11 AOÛT - PREMIER ROMAN Etats-Unis

Originaire du Michigan, Carey Wallace a fait un peu tous les métiers. Elle vit aujourd'hui à New York, où elle a écrit son premier roman, La comtesse des ombres, sans doute l'une des plus jolies surprises de cette rentrée littéraire.

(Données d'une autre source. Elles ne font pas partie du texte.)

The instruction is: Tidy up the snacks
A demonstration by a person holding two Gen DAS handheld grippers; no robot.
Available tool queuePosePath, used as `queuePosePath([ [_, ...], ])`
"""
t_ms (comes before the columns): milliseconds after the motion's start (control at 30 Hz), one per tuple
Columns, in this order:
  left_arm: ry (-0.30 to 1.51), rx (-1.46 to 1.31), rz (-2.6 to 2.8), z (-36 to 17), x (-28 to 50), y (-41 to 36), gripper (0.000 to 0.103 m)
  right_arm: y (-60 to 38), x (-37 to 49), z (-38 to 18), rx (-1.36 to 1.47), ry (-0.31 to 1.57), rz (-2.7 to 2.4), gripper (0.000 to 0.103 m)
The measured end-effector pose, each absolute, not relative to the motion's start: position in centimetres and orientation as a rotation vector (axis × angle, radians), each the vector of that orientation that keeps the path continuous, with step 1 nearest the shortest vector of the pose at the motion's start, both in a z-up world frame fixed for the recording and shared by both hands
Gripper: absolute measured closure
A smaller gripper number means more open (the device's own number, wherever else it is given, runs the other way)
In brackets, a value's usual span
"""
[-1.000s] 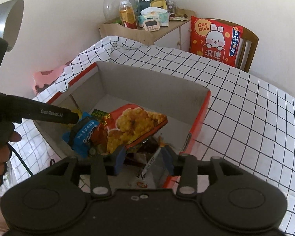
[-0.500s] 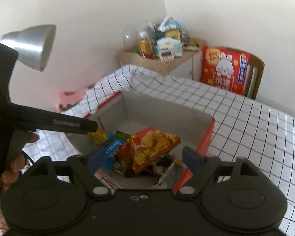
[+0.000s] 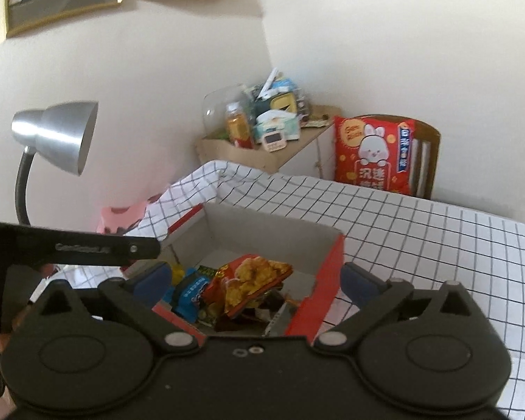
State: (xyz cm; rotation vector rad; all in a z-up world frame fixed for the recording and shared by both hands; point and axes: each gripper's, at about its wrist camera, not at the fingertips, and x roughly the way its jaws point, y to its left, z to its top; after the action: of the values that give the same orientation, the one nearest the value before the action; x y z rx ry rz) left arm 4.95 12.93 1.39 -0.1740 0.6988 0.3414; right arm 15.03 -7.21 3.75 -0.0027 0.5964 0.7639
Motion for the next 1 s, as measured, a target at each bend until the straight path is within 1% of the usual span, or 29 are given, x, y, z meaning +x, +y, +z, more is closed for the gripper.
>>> queuePosePath([
  [67, 0.69, -0.172, 0.332, 1.8, 4.7, 12.5, 0.006, -7.7, 14.7, 3.9, 0.003, 0.581, 0.755, 0.0],
  [100, 0.687, -0.182, 0.319, 1.9, 4.5, 12.4, 0.0, -8.0, 14.6, 4.0, 0.006, 0.574, 0.75, 0.0],
  [367, 0.685, -0.223, 0.287, 2.2, 3.6, 11.4, 0.0, -9.5, 13.7, 4.9, 0.028, 0.538, 0.717, 0.0],
  [600, 0.695, -0.245, 0.299, 2.9, 3.0, 11.0, 0.0, -9.8, 13.4, 5.7, 0.041, 0.546, 0.711, 0.0],
  [1000, 0.707, -0.194, 0.318, 3.9, 3.0, 10.1, 0.0, -10.1, 13.2, 6.1, 0.053, 0.545, 0.665, 0.0],
])
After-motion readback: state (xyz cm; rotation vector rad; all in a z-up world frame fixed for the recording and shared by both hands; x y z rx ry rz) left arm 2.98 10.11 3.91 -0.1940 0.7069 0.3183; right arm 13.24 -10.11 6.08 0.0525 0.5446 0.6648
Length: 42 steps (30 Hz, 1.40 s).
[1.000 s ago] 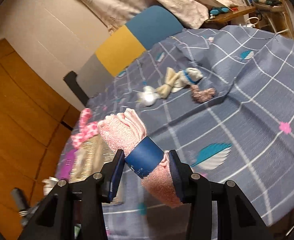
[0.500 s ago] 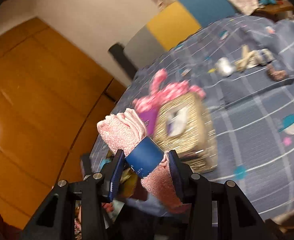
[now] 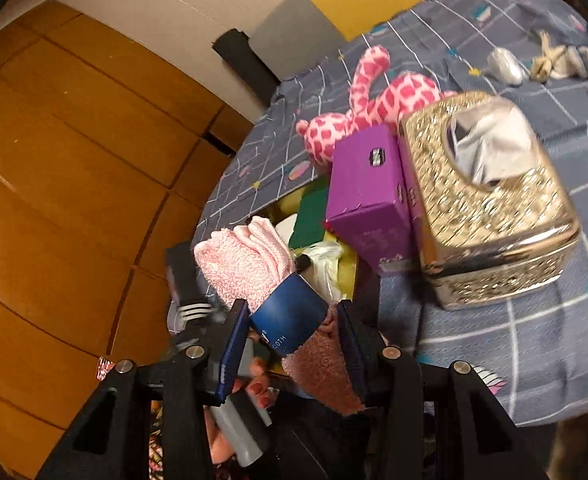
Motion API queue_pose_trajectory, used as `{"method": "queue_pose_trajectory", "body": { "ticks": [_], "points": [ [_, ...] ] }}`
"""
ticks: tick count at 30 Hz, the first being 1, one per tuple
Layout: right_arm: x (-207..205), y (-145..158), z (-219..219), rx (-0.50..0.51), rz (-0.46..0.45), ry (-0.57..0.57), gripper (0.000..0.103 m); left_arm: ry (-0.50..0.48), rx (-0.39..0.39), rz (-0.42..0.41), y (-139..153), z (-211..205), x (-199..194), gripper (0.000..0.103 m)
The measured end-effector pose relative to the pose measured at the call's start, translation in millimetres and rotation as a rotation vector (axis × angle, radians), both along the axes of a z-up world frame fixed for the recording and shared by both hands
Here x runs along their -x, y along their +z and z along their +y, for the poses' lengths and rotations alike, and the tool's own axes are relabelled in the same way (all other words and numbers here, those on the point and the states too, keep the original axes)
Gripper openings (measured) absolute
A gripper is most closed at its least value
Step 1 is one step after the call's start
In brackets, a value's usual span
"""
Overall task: Organize soft objects
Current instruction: 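Lower the white packet and pink towel roll into the gold tray and open both grippers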
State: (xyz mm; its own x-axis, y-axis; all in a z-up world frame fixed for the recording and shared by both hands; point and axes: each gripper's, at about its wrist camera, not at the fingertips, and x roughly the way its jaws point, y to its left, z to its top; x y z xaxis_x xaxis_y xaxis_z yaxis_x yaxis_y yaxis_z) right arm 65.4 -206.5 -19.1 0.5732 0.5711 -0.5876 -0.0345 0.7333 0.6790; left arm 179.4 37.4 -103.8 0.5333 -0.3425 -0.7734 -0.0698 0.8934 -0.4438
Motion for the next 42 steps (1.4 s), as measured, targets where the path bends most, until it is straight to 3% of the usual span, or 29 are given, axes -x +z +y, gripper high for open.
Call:
{"method": "queue_pose_trajectory", "body": {
  "ticks": [5,11,15,17,24,27,29,34,42],
  "points": [
    [-14.7,-11.8,14.0,0.017,0.043,0.012,0.045,0.048,0.163,-0.064,25.3,39.7,13.4,0.075],
    [-28.5,-28.2,40.4,-0.003,0.115,0.018,0.046,0.118,0.092,-0.187,63.2,72.0,37.7,0.075],
    [-36.2,-35.2,60.7,0.019,0.141,0.020,0.046,0.140,0.087,-0.213,68.6,86.8,49.0,0.074],
    [-38.7,-36.0,74.6,0.067,0.133,0.054,0.046,0.158,0.092,-0.210,66.8,95.8,52.9,0.074],
    [-51.0,-45.9,137.8,0.446,0.068,0.331,0.049,0.215,0.101,-0.195,59.7,126.6,66.7,0.074],
    [-47.2,-47.4,152.5,0.532,0.022,0.399,0.049,0.230,0.106,-0.184,58.8,133.4,66.8,0.074],
    [-43.6,-46.0,158.4,0.571,-0.004,0.413,0.056,0.238,0.104,-0.190,60.0,135.7,67.1,0.074],
    [-41.8,-37.1,147.6,0.526,-0.032,0.368,0.057,0.228,0.101,-0.203,62.9,131.1,68.5,0.074],
    [-27.2,-2.0,106.5,0.443,-0.121,0.239,0.057,0.134,0.130,-0.198,60.9,108.7,71.0,0.073]
  ]
}}
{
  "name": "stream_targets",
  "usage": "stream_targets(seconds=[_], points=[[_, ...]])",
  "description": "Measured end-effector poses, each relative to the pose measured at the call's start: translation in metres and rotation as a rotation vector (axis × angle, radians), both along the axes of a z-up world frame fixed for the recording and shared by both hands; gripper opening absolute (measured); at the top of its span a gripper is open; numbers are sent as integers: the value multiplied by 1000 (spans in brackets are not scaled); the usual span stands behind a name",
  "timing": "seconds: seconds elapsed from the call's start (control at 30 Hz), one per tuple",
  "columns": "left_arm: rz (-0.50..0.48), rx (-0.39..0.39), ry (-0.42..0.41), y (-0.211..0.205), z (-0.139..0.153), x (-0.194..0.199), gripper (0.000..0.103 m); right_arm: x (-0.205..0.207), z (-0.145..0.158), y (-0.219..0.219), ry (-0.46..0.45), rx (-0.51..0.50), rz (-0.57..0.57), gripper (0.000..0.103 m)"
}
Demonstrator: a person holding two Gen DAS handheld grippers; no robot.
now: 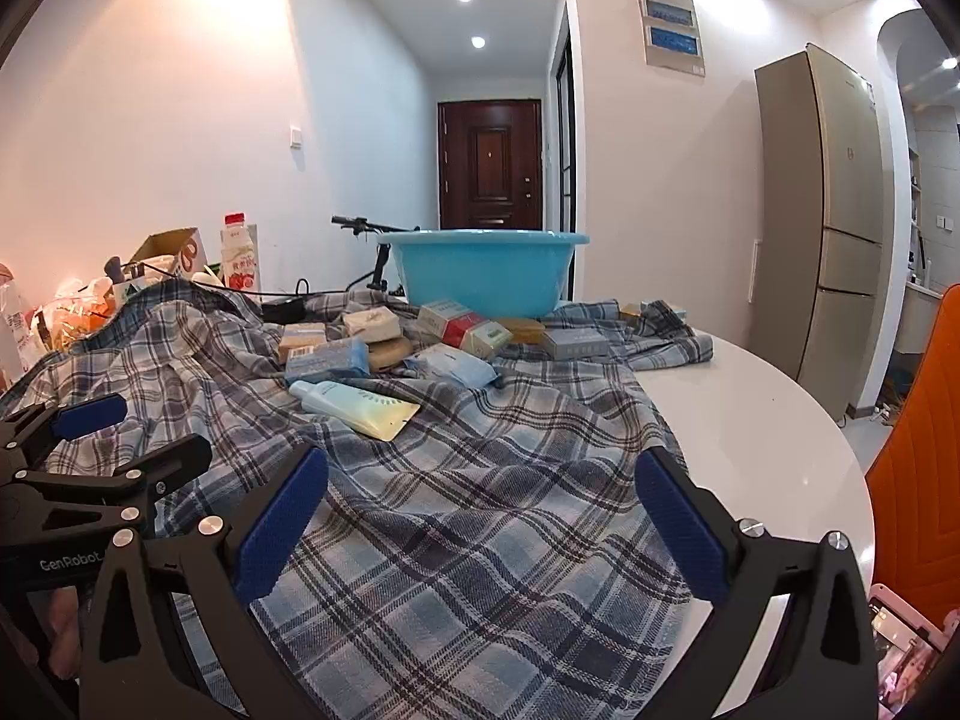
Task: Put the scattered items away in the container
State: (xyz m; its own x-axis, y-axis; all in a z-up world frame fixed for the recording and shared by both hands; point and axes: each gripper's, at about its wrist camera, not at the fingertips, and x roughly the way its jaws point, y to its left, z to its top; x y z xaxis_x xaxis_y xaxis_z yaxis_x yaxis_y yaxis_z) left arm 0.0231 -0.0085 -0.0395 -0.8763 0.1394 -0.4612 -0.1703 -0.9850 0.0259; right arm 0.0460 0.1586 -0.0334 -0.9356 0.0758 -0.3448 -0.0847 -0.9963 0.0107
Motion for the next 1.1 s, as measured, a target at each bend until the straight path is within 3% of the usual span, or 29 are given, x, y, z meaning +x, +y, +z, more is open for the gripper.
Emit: stream_targets(seconds=[0.17, 0.73, 1.1], points=[[12, 22, 29, -4, 2, 3, 103, 3, 0, 4, 22, -25, -14, 102], [5, 18, 3, -1, -1, 1, 103, 2, 0, 4, 4, -26, -13, 102], [8, 7, 33, 1, 1, 5, 103, 1, 0, 5, -1, -28, -14, 102]])
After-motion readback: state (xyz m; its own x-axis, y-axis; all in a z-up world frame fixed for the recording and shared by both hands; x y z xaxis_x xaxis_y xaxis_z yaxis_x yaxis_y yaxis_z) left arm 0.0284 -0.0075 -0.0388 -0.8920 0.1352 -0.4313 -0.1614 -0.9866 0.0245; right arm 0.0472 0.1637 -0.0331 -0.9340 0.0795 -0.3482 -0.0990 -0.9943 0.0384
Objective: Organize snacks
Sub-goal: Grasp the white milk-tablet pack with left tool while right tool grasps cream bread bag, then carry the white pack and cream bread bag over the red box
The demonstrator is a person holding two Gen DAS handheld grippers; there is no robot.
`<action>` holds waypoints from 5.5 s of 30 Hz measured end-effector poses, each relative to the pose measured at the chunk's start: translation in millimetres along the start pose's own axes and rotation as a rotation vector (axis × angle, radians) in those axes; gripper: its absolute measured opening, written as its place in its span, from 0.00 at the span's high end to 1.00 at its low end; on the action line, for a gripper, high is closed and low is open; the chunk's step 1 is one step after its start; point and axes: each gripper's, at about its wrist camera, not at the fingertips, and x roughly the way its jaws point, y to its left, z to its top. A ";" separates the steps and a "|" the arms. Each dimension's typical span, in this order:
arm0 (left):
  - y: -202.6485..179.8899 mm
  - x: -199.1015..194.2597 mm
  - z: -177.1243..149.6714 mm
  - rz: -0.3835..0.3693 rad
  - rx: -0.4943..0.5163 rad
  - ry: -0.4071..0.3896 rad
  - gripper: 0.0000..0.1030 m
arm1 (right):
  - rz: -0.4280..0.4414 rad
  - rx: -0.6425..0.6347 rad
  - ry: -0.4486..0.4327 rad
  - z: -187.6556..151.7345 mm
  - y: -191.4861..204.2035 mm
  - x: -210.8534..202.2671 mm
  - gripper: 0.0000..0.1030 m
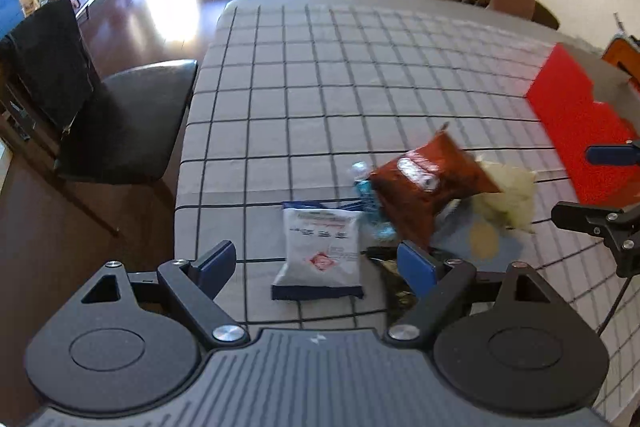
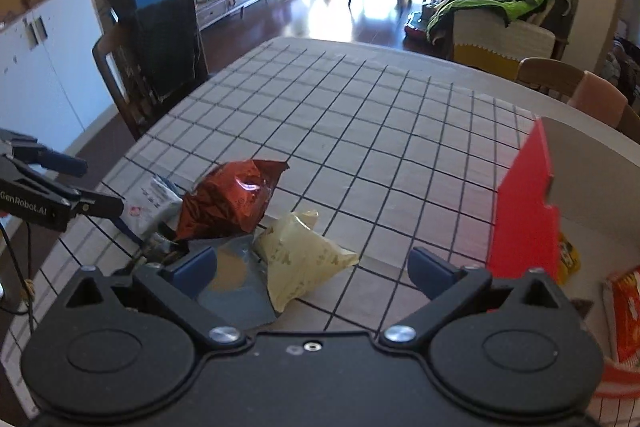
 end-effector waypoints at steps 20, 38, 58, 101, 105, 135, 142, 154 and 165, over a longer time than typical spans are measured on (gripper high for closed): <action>-6.2 52.4 13.1 0.036 0.008 0.102 0.15 | -0.016 -0.149 0.108 7.1 13.0 61.2 0.22; -5.2 55.9 8.7 0.059 0.000 0.122 0.53 | 0.001 -0.107 0.097 3.1 13.3 62.9 0.56; 17.2 37.0 -9.0 0.045 -0.132 0.117 0.54 | 0.021 0.121 0.055 -28.6 -11.7 12.8 0.69; -228.3 -62.3 64.5 -0.130 0.119 -0.089 0.54 | -0.065 0.263 -0.178 -29.9 -183.7 -140.0 0.80; -250.9 -61.8 66.0 -0.146 0.110 -0.087 0.54 | -0.017 0.241 -0.154 -41.2 -200.9 -150.8 0.79; -226.6 -50.6 35.0 -0.175 0.093 -0.013 0.54 | -0.048 0.307 0.159 -151.1 -160.8 -71.4 0.25; -219.0 -52.2 29.6 -0.182 0.106 -0.010 0.54 | -0.105 0.304 0.184 -160.4 -155.3 -61.2 0.42; -218.6 -54.1 26.0 -0.190 0.133 -0.009 0.54 | -0.138 0.342 0.146 -163.7 -147.3 -70.9 0.61; -238.3 -66.3 39.6 -0.225 0.154 -0.054 0.54 | -0.143 0.394 -0.038 -129.6 -158.0 -143.8 0.61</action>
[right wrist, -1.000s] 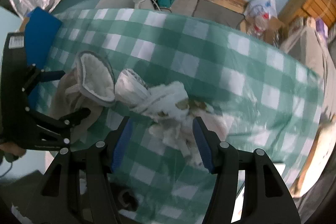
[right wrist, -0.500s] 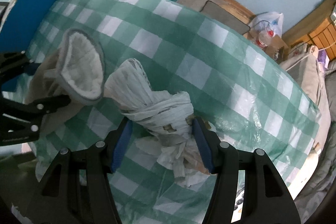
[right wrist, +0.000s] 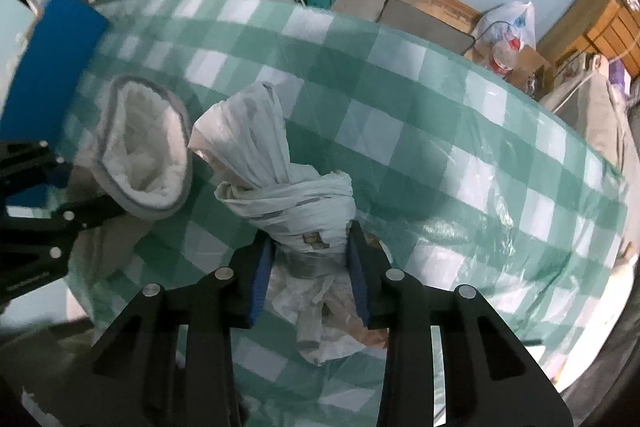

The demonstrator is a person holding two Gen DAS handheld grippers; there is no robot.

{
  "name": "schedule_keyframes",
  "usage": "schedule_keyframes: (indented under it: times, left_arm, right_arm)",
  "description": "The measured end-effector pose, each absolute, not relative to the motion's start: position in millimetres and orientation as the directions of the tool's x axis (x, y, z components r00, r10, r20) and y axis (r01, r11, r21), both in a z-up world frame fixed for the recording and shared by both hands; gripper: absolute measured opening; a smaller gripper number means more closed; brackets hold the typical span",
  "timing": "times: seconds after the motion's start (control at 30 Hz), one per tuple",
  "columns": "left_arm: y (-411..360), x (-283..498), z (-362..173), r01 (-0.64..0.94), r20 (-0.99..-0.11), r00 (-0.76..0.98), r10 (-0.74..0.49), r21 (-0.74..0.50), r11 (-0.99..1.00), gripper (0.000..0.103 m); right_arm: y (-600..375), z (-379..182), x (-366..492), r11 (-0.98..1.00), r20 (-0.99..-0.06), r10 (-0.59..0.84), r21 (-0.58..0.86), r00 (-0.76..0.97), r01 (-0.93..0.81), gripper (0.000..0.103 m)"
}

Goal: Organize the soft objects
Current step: 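Grasp the grey fleece slipper with the left gripper while the right grasps the white cloth bundle, then lift the slipper and cloth bundle and carry them toward the box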

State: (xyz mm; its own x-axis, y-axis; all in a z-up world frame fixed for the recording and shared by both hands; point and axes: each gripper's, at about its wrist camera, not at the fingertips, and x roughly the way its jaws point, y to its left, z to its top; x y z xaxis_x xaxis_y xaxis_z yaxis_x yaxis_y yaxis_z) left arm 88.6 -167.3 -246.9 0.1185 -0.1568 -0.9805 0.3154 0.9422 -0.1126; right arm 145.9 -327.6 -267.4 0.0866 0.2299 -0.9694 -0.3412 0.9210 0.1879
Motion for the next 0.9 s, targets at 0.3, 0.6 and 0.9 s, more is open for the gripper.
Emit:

Carey Wallace- Photo ALICIA HANSEN/PRESSES DE LA CITÉ

Le livre s'inspire librement d'une histoire authentique : comment, en Italie, en 1808, Pellegrino Turri, un inventeur lunaire que ses échecs passés ne faisaient guère prendre au sérieux, imagine et fabrique la première machine à écrire pour son amie, la jeune et belle comtesse Carolina Fantoni, qui est devenue complètement aveugle. Grâce à sa machine, qu'il lui offre en gage de son amour (en principe impossible : chacun est marié de son côté, et le comte est jaloux), la jeune femme plongée dans les ténèbres va pouvoir à nouveau écrire et même, grâce au papier carbone (procédé artisanalement mis au point par Turri aussi), envoyer des messages à ceux qu'elle aime : son vieux père, et Turri lui-même, bien sûr. Afin de lui fixer des rendez-vous secrets dans cette maison au bord du lac qui est son refuge depuis l'enfance, quand elle y passait des soirées seule, au coin du feu, à lire ses poètes favoris.

Maintenant qu'elle ne le peut plus, c'est Angelina, sa femme de chambre et - en principe - de confiance, qui s'en charge pour elle. Mais de même qu'elle invente des dessins dans les albums que Turri prête à Carolina pour distraire sa solitude quand ils ne sont pas réunis, la servante est-elle fidèle à sa maîtresse ou une espionne dévouée au mari, le beau Pietro ? Un être égoïste, possessif, frivole, infidèle, qui n'a voulu croire à la cécité de son épouse que lorsqu'il fut trop tard pour tenter de la soigner. Il déteste Turri et parviendra à le séparer de Carolina, lorsqu'ils seront enfin devenus amants et s'apprêteront à fuir ensemble...

Dans la réalité, Turri et la comtesse entretinrent une correspondance durant toute leur vie, dont on n'a retrouvé que quelques lettres de Carolina. La machine, elle, est détruite à la fin du roman. On sait que ce ne fut pas le cas et on connaît le destin de cette invention révolutionnaire. Chaque fois que l'on tape sur le clavier d'un ordinateur, héritier de la pas si lointaine machine à écrire - laquelle redevient, semble-t-il, à la mode chez certains jeunes addicts des objets vintage -, il faudrait avoir une pensée pour Turri, dont Carey Wallace fait le héros attachant de son roman, qui ne l'est pas moins. C'est un conte romantico-philosophique triste, parfois à la limite du fantastique, une fable hors du temps, située dans un pays fantasmé et non décrit avec précision. Carey Wallace confie d'ailleurs qu'elle ne connaissait pas l'Italie avant d'écrire son livre. Peu importe : passionnée par les vieux pays chargés d'histoire, elle en a fait sa terre d'élection et de création.